[Exercise details] Could you give back the records exactly, taking out the pictures?

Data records

....................

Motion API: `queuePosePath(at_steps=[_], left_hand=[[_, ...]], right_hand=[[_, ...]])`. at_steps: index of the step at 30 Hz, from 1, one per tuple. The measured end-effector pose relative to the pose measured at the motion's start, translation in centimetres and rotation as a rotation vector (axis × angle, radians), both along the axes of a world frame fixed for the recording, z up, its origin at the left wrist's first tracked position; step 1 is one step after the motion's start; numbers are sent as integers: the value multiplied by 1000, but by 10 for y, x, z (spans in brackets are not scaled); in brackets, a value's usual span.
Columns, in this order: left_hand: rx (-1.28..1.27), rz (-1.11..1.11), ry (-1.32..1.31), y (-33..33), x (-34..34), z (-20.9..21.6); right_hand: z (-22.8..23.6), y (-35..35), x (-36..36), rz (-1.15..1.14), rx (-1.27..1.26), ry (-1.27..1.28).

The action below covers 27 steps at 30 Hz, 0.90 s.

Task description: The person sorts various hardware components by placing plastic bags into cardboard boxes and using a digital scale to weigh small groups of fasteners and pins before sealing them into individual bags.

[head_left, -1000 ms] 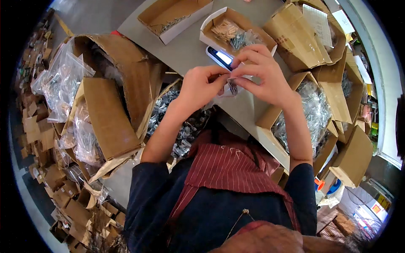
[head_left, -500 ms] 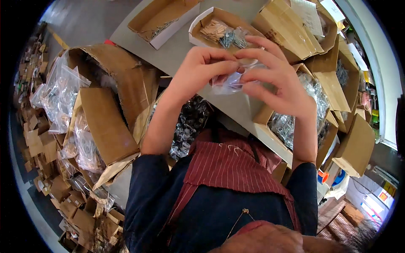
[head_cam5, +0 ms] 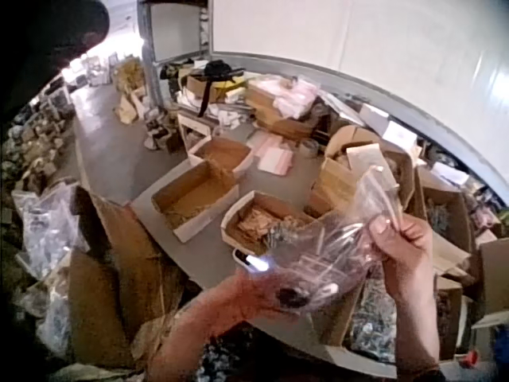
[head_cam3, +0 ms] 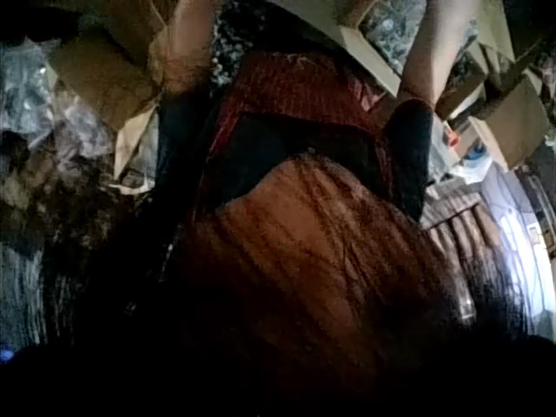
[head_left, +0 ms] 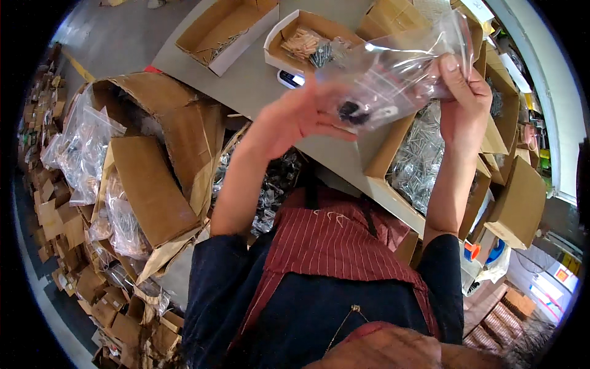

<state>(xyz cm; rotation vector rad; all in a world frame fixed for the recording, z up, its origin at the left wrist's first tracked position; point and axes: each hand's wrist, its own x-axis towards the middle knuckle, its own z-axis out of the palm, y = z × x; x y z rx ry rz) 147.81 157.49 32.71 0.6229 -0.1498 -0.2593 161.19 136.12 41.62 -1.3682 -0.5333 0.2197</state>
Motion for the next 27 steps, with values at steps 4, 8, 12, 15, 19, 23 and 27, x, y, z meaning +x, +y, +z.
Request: queuePosePath(at_steps=[4,8,12,15,19,23,27], left_hand=[[397,243,-42,-20,-10,16],[384,324,20,-19,-9,19],[396,400,103,-17,-11,27],[387,460,112,-18,-12,27],[493,563,45,-20,-16,24],[689,677,53,-27,-17,35],[654,605,47,-22,-17,31]], right_hand=[[-10,-15,17,-106,58,99],[-16,-23,14,-153,-1,89],[-18,-32,6,-51,-48,115],[-21,-38,0,30,-224,46],[-22,-43,-5,62,-227,110],[-23,-40,-16,30,-167,31],[-21,-48,-19,-59,-104,99]])
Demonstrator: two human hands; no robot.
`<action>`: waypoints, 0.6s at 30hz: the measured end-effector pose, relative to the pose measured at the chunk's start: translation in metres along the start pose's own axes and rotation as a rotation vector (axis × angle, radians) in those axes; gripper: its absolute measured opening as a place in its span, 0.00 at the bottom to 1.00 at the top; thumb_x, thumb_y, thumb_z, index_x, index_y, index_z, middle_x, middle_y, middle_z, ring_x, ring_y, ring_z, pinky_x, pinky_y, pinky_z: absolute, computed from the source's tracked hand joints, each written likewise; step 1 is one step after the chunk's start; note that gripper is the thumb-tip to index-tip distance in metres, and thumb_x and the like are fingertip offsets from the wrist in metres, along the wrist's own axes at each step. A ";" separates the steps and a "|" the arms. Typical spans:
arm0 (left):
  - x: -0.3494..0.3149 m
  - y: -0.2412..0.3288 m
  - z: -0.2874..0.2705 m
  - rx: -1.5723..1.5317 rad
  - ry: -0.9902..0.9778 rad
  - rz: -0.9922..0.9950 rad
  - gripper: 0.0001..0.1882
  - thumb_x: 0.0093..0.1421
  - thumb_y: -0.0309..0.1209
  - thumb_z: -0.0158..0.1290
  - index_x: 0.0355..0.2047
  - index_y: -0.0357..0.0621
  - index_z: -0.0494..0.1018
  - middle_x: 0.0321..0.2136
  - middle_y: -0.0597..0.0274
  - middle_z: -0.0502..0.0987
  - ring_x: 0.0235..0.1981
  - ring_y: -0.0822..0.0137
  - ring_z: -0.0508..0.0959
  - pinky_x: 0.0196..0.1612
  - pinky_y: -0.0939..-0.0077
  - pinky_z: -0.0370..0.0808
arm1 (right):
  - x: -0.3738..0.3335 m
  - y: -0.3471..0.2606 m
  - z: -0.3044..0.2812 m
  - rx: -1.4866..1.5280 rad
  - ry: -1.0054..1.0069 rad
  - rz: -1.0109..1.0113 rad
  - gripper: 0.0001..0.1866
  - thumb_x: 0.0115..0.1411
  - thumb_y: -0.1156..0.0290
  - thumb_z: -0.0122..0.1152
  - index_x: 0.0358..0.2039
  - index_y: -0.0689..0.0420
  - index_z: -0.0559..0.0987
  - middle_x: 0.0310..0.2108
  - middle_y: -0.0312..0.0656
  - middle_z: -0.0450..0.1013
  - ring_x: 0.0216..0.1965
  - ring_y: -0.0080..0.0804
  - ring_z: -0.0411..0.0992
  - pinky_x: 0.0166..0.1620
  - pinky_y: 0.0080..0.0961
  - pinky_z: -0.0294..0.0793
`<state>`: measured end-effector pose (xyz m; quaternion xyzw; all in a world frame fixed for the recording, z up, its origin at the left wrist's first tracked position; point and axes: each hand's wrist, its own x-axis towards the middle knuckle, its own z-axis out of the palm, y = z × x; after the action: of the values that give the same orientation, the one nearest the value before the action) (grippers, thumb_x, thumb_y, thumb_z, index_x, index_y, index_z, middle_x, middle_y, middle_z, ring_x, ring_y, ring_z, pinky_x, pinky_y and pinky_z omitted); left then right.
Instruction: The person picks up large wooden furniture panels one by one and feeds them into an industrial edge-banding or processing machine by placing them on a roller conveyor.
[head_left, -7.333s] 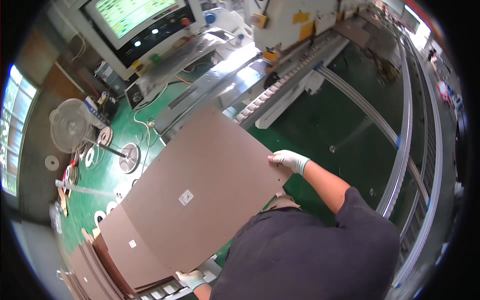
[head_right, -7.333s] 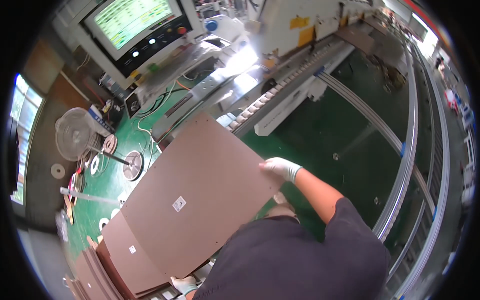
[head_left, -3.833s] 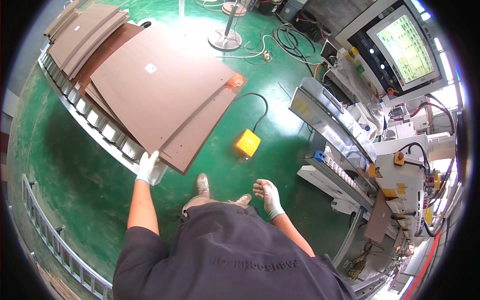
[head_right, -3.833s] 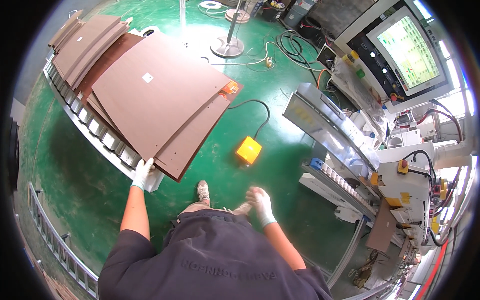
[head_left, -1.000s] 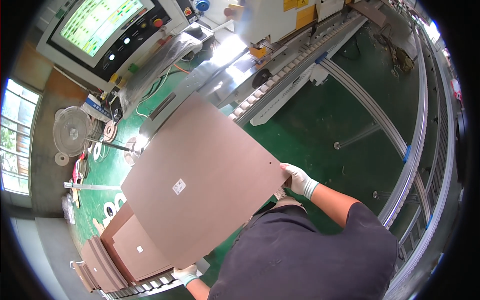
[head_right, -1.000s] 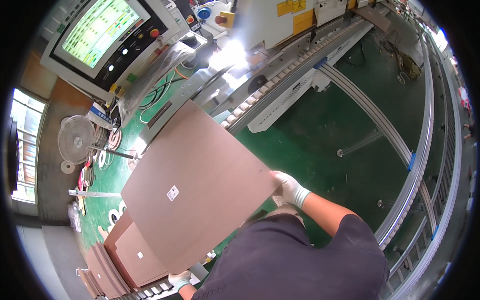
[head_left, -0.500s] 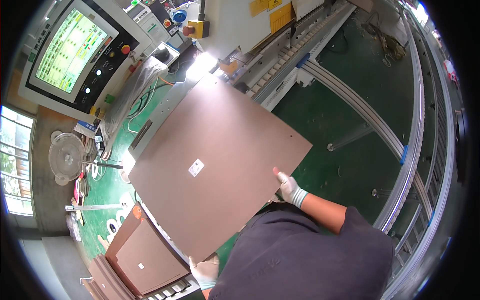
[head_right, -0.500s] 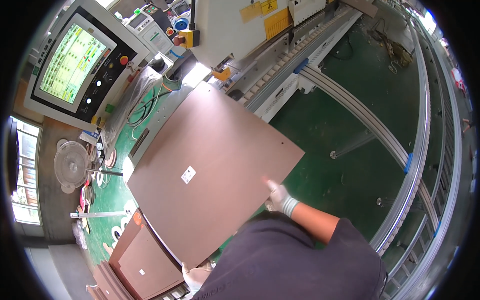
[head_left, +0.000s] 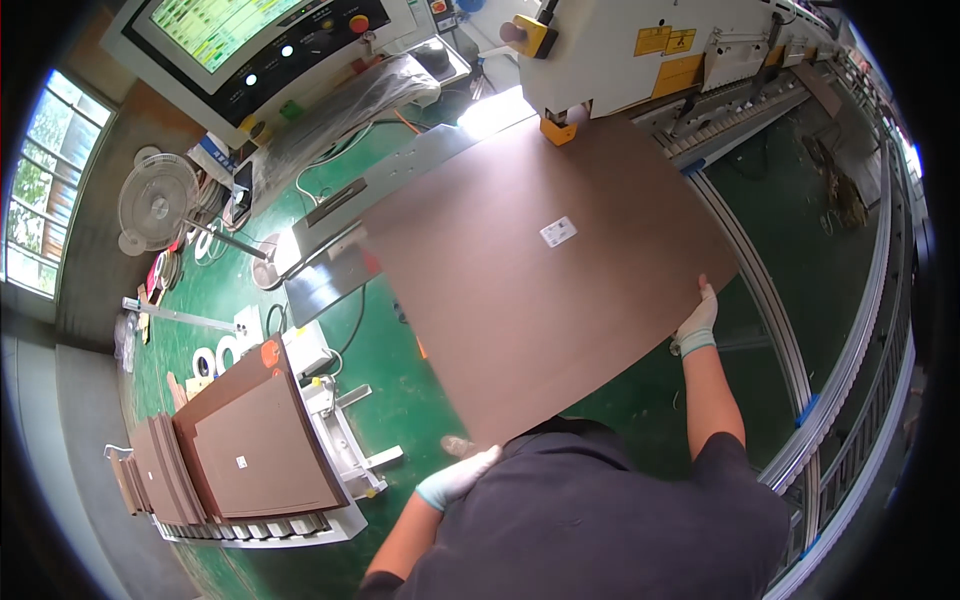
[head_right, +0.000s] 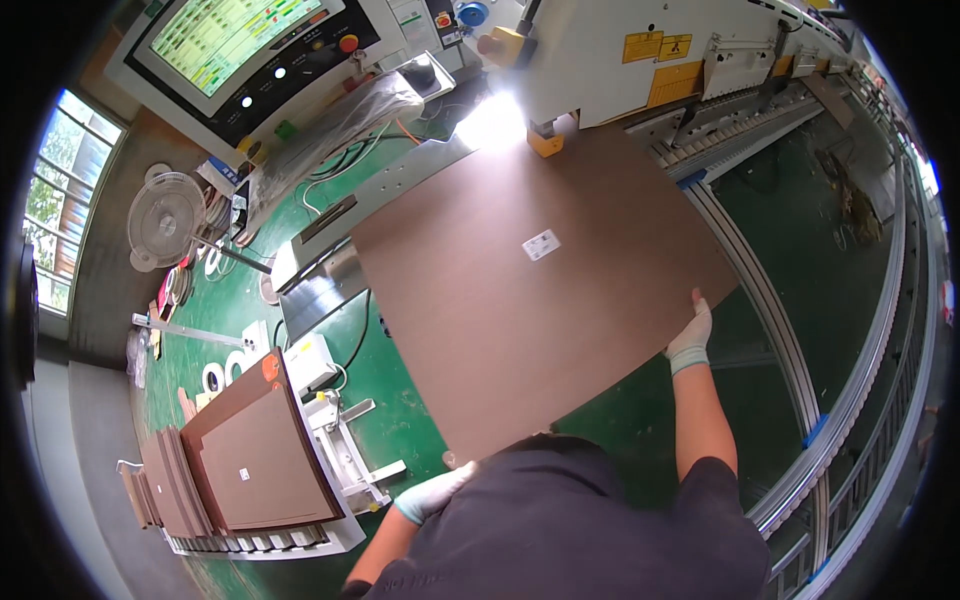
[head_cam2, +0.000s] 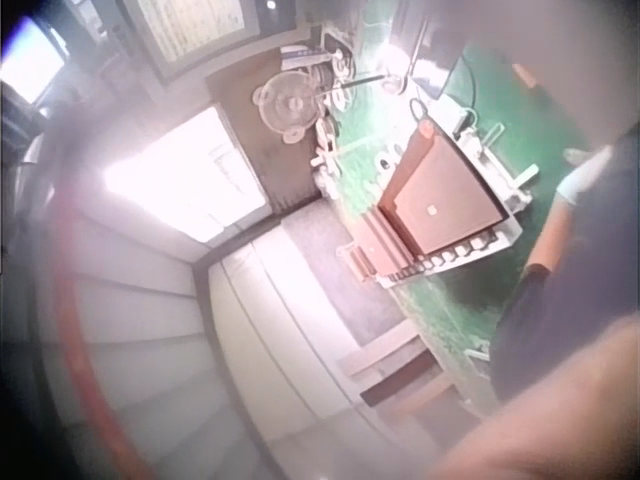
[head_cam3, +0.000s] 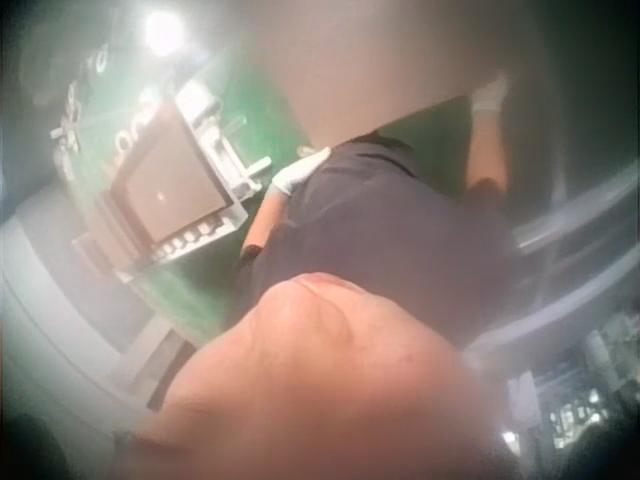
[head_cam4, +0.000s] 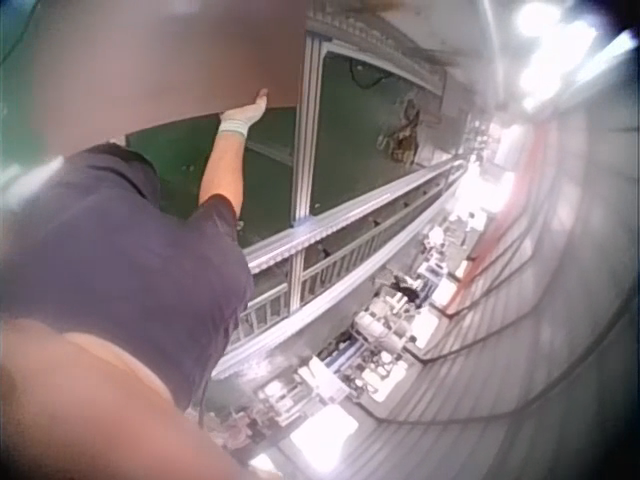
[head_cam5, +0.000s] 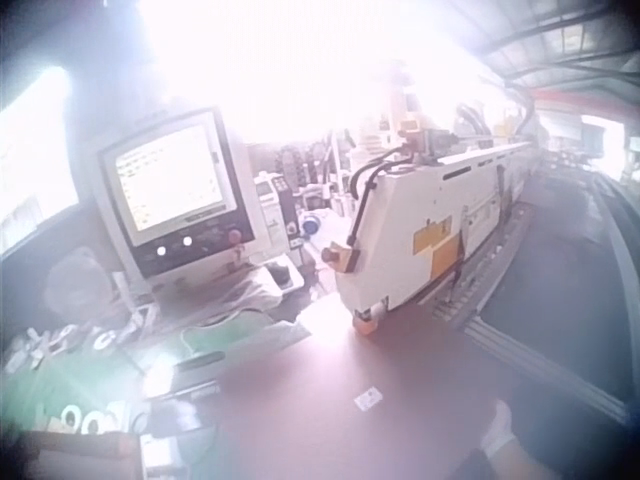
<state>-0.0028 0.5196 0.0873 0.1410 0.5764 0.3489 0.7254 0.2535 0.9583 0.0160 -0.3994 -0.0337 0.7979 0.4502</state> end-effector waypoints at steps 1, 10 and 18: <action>0.009 0.006 -0.004 0.070 -0.096 -0.025 0.32 0.75 0.51 0.37 0.62 0.34 0.67 0.60 0.58 0.70 0.60 0.69 0.68 0.65 0.74 0.63 | 0.002 -0.007 0.002 -0.014 0.006 -0.078 0.30 0.68 0.49 0.50 0.62 0.55 0.69 0.62 0.45 0.67 0.61 0.49 0.65 0.62 0.47 0.64; 0.078 0.022 -0.021 0.820 -0.042 0.423 0.37 0.70 0.56 0.42 0.60 0.31 0.67 0.61 0.38 0.69 0.62 0.46 0.69 0.65 0.65 0.64 | -0.121 0.163 0.031 0.012 0.038 0.229 0.35 0.64 0.40 0.54 0.63 0.52 0.69 0.62 0.42 0.68 0.60 0.46 0.65 0.65 0.45 0.61; -0.011 -0.221 -0.198 0.327 0.924 0.000 0.31 0.69 0.51 0.47 0.58 0.34 0.69 0.54 0.42 0.76 0.58 0.50 0.74 0.60 0.60 0.71 | -0.083 0.139 -0.003 -0.094 -0.051 0.054 0.35 0.67 0.42 0.48 0.64 0.54 0.68 0.64 0.42 0.67 0.63 0.46 0.64 0.66 0.45 0.61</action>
<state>-0.1127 0.3145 -0.0976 0.0833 0.8852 0.2798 0.3623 0.1821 0.8134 0.0072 -0.4005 -0.0718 0.8172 0.4083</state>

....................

[Response below]
Motion API: `queuePosePath(at_steps=[_], left_hand=[[_, ...]], right_hand=[[_, ...]])`. at_steps: index of the step at 30 Hz, from 1, one per tuple. The measured end-effector pose relative to the pose measured at the motion's start, translation in centimetres and rotation as a rotation vector (axis × angle, radians), both along the axes of a world frame fixed for the recording, z up, its origin at the left wrist's first tracked position; step 1 is one step after the motion's start; numbers are sent as integers: the value multiplied by 1000, but by 10 for y, x, z (spans in brackets are not scaled); in brackets, a value's usual span.
Columns, in this order: left_hand: rx (-1.28..1.27), rz (-1.11..1.11), ry (-1.32..1.31), y (-33..33), x (-34..34), z (-20.9..21.6); right_hand: z (-22.8..23.6), y (-35..35), x (-36..36), rz (-1.15..1.14), rx (-1.27..1.26), ry (-1.27..1.28).

The action below covers 27 steps at 30 Hz, 0.90 s.

Task description: The person sorts various hardware components by placing plastic bags into cardboard boxes and using a digital scale to weigh small groups of fasteners and pins before sealing them into individual bags.

[head_left, -1000 ms] 
[head_left, -500 ms] 
[head_cam5, +0 ms] 
[head_cam3, +0 ms] 
[head_left, +0 ms] 

<state>(xyz cm; rotation vector rad; all in a world frame fixed for the recording, z up, its origin at the left wrist's first tracked position; point and axes: each hand's wrist, its own x-axis towards the middle knuckle, its own z-axis out of the palm, y = z × x; x y z rx ry rz) 147.81 157.49 32.71 0.6229 -0.1498 -0.2593 161.19 136.12 41.62 -1.3682 -0.5333 0.2197</state>
Motion for the next 27 steps, with values at steps 4, 8, 12, 15, 19, 23 and 27, x, y, z meaning +x, +y, +z.
Request: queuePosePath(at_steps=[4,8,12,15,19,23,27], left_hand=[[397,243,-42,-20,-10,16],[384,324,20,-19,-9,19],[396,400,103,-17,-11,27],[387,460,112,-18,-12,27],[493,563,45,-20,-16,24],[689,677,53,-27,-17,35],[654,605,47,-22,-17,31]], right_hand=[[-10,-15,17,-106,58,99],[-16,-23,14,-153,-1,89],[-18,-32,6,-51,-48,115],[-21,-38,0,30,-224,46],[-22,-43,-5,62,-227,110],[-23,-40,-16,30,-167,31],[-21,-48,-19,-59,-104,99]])
Demonstrator: two human hands; no robot.
`<action>`: waypoints, 0.6s at 30hz: the measured end-effector pose, relative to the pose measured at the chunk's start: translation in metres along the start pose's own axes and rotation as a rotation vector (axis × angle, radians) in those axes; gripper: its absolute measured opening as a place in its span, 0.00 at the bottom to 1.00 at the top; thumb_x, thumb_y, thumb_z, index_x, index_y, index_z, middle_x, middle_y, middle_z, ring_x, ring_y, ring_z, pinky_x, pinky_y, pinky_z: absolute, computed from the source's tracked hand joints, each written likewise; step 1 is one step after the chunk's start; note that gripper is the thumb-tip to index-tip distance in metres, and thumb_x and the like are fingertip offsets from the wrist in metres, along the wrist's own axes at each step. A ";" separates the steps and a "|" the arms. Typical spans:
arm0 (left):
  - x: -0.3494..0.3149 m
  - y: -0.2412..0.3288 m
  - z: -0.2874..0.2705 m
  - rx: -1.5723..1.5317 rad
  - ry: -0.9902..0.9778 rad
  - rz: -0.9922..0.9950 rad
  - gripper: 0.0001..0.1882
  - thumb_x: 0.0093..0.1421
  - thumb_y: -0.0309..0.1209
  - thumb_z: -0.0158..0.1290
  - index_x: 0.0355..0.2047
  - index_y: -0.0357..0.0621
  - index_z: -0.0494..0.1018
  - middle_x: 0.0321..0.2136
  - middle_y: -0.0597..0.0274
  - middle_z: -0.0502..0.0987
  - ring_x: 0.0235..0.1981
  - ring_y: -0.0822..0.0137
  - ring_z: -0.0508..0.0959
  - pinky_x: 0.0196..0.1612
  - pinky_y: -0.0939..-0.0077
  - pinky_z: -0.0370..0.0808
arm1 (right):
  - x: -0.3738..0.3335 m
  - y: -0.3471..0.2606 m
  - z: -0.3044..0.2812 m
  - rx: -1.4866..1.5280 rad
  - ry: -1.0054..1.0069 rad
  - rz: -1.0109..1.0113 rad
  - gripper: 0.0001..0.1866
  - thumb_x: 0.0115..0.1411
  - thumb_y: -0.1156..0.0290
  - thumb_z: -0.0122..0.1152
  - index_x: 0.0358..0.2039
  - index_y: -0.0689..0.0420
  - index_z: -0.0559..0.0987
  - middle_x: 0.0310..0.2108
  - middle_y: -0.0312..0.0656
  - middle_z: -0.0450..0.1013
  - ring_x: 0.0216..0.1965
  - ring_y: -0.0080..0.0804
  - ring_z: -0.0411..0.0992
  - pinky_x: 0.0166..0.1620
  - pinky_y: 0.0080..0.0961
  - pinky_z: -0.0294..0.0793
`<state>`: measured end-effector pose (xyz m; quaternion xyzw; all in a world frame fixed for the recording, z up, its origin at the left wrist's first tracked position; point and axes: each hand's wrist, its own x-axis towards the middle knuckle, its own z-axis out of the palm, y = z × x; after the action: of the values that give the same orientation, the one nearest the value before the action) (grippers, thumb_x, thumb_y, thumb_z, index_x, index_y, index_z, middle_x, middle_y, middle_z, ring_x, ring_y, ring_z, pinky_x, pinky_y and pinky_z omitted); left then right.
Instruction: The person picks up large wooden furniture panels one by one and feeds them into an industrial edge-banding or processing machine by placing them on a roller conveyor.
[head_left, -7.333s] 
[head_right, -7.333s] 
[head_left, -3.833s] 
[head_right, -3.833s] 
[head_left, -1.000s] 
[head_right, -1.000s] 
[head_left, -0.500s] 
[head_right, -0.500s] 
[head_left, +0.000s] 
[head_right, +0.000s] 
[head_cam2, +0.000s] 
[head_cam3, +0.000s] 
[head_cam4, +0.000s] 
[head_cam5, +0.000s] 
<state>-0.0028 0.5196 0.0873 0.1410 0.5764 0.3489 0.7254 0.2535 0.9583 0.0160 -0.3994 -0.0337 0.7979 0.4502</state> end-effector waypoints at steps 1, 10 and 18: <action>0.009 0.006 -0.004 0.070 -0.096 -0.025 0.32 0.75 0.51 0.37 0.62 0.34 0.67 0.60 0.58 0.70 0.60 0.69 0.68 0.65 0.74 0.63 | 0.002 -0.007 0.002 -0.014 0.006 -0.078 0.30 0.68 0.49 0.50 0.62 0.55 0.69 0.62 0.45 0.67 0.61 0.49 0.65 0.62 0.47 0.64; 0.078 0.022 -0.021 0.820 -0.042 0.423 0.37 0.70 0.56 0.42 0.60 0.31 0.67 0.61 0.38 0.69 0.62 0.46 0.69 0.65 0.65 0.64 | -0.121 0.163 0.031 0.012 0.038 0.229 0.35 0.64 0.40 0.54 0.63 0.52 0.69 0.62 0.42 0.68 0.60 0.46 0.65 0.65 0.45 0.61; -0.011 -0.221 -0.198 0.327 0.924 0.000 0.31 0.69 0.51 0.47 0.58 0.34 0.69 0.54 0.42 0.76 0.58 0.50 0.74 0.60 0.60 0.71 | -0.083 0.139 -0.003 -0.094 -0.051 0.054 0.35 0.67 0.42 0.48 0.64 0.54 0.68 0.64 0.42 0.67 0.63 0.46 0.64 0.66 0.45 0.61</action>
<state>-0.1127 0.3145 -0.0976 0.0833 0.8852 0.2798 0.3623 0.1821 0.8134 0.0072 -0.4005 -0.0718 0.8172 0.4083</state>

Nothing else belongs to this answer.